Behavior patterns
(This note is the end of a series of posts, which included "Technical debt" , "Refactoring Syndrome" and "Effect of the second system" )
What are the benefits of design patterns? (*) This is, above all, the reuse of proven architectural solutions, as well as the simplification of communication between developers. But besides design patterns , there are a lot of other patterns: there are patterns of coding, testing, code modification (aka refactoring), there are architectural patterns and many others. Since we, in fact, rarely do anything truly new, proven standard solutions exist for a huge number of areas. And since most of the problems faced by development teams are also not diverse, then the behavior of these people is also very monotonous.
“Technical duty” , “refactoring syndrome” and “second system effect” are typical situations that the development team encounters from time to time. And the main advantage of them is precisely to see the problem and prove its existence to the right people. If you yourself understood that the technical debt of the project is too large, using the money metaphor it will be much easier to prove the importance of this problem to the manager or customer. And then carefully show him alternative ways of development of events: (1) leave everything as it is; (2) reduce technical debt by reasonable refactoring; or (3) rewrite all nafig.
')
Similarly, if you know about the problems of your developers, such as the desire for overwriting or the tendency to over-complex solutions, then it will be much easier to use the available resources in the most optimal way. By combining developers so that the advantages of one developer compensate for the shortcomings of another, you can reduce the risk of falling into extremes.
In addition to using the right people for the right tasks and sensible pragmatism, there are still a few thoughts that you should think about to reduce all sorts of risks and make inadequate technical solutions.
Risk Management and Encapsulation
John Robbins , if you didn’t know before becoming a famous bugslayer served as a green beret in the United States Army; and although, as he himself admits, it is difficult to recognize a brave warrior in him now, he has learned to use some of the “tricks” learned when planning combat operations in the development of software products and risk management.
Yes, perhaps questions like “What if Vasily gives an oak before he finishes the analysis or requirements gathering phase?” (**) may be too harsh and hardly be applauded by colleagues, but questions like “What if our current decision turns out to be wrong? ”can be very helpful.
For example, you choose a database interaction model, an interprocess communication library, a DBMS, or a library for creating a user interface. Each time, when making such a decision, it is not a big deal to ask yourself, “What will happen if this decision turns out to be wrong and we have to give it up?”
The main idea of ​​minimizing the risk of such errors is to encapsulate such solutions in the minimum number of modules. This will minimize the number of modules that will have to change in case of an error and will reduce both technical debt and the cost of subsequent changes.
For example, if you decide to use WCF for interprocess communication, this does not mean that services should stick out of all holes and business logic should be placed directly in the classes of services. Or, if you use a custom interaction protocol, be it a protocol for working with third-party equipment, a manual implementation of RPC, etc., then you do not need to smear information about this with a thin layer throughout the application. Or suddenly you still like COM (even though Don Box cannot already look at it), then you shouldn’t wrap every object in COM.
This may seem so banal that one shouldn’t even talk about it (well, or write too), but, unfortunately, such examples come across too often to think that everyone knows about it.
Encapsulation is not only the private fields of a class (that is, data hiding), but also information hiding in the broader sense of the word.
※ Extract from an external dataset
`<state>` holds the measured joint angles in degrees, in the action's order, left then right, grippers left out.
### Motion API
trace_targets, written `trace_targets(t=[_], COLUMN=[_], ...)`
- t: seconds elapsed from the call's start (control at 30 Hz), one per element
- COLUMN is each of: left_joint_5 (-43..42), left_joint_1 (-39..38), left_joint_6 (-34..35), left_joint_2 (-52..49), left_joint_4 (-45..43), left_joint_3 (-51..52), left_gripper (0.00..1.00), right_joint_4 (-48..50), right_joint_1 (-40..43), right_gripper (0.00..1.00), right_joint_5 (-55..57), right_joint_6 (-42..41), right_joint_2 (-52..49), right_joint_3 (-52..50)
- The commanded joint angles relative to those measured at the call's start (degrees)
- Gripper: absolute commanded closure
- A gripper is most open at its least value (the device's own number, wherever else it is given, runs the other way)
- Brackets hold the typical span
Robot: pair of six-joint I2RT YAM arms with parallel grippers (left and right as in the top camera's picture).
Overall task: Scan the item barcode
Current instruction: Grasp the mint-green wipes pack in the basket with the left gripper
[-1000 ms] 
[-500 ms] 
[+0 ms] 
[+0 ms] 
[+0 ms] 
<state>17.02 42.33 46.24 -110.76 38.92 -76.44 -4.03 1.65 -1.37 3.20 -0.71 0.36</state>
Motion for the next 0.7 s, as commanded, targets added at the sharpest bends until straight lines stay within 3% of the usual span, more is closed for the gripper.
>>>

So the encapsulation of using WCF in a separate module is exactly the same encapsulation from an architectural point of view, as well as a closed field with an int type in your class, from a design point of view.
Higher-level abstractions (such as assemblies / modules / any other crap higher level than classes) just as well consist of a public interface (abstraction) and implementation (hidden details). The notion of abstraction and encapsulation, which describe the tip of the iceberg - abstraction, and its underwater part - encapsulating implementation details, are equally applicable to an assembly or module, as well as to a particular class, although they are usually less formal.
Returning again to the interprocess communication module, we can select the open interface of this interaction and hide WCF as much as possible as part of the implementation. I do not doubt at all that nothing will come of this venture to 100% anyway, and according to the “leaky abstraction law” information about low-level implementation details will leak into other levels or modules. But at least an attempt to answer the simple question “What will happen if this crap does not take off and you have to refrain from the current decision?”, Should reduce the consequences if all of a sudden this crap really doesn't take off.
One head is good and two is a mutation.
There are lots of decisions that one person should take. It is unlikely that something will come out traveling, if the designer will run and ask the opinion of all fifteen developers and try to please each of them. In this case, get such a crap that Windows 3.11 in our days seems the height of design art and ergonomics. And if the application architect will ask the advice of everyone and everyone who has his own opinion about the system architecture (and, as you know, each project participant has it), the result of such work will not take long to wait either.
The kolkhoz management model, when a collective meeting makes a decision on which ORM to use, has a lot of flaws; but after all, the benefits of the management model, in which technical decisions are made by one person without discussion, snot, saliva and appeals, are also very doubtful.
It often happens that the team has the most experienced “pepper”, which makes all the important architectural (and not so) decisions alone. This situation is useful for this very “pepper” (ČSV, it is ČSV), but it’s not that useful for the whole project, especially if the “pepper” is not eager to ask others for advice.
The first problem is connected with the fact that people slowly develop a habit that the “pepper” is right, while the “pepper” itself has such a habit. As a result, everyone goes with the flow, no one disputes important decisions, because his decisions are trusted. As a result of this attitude, the quality of these decisions falls.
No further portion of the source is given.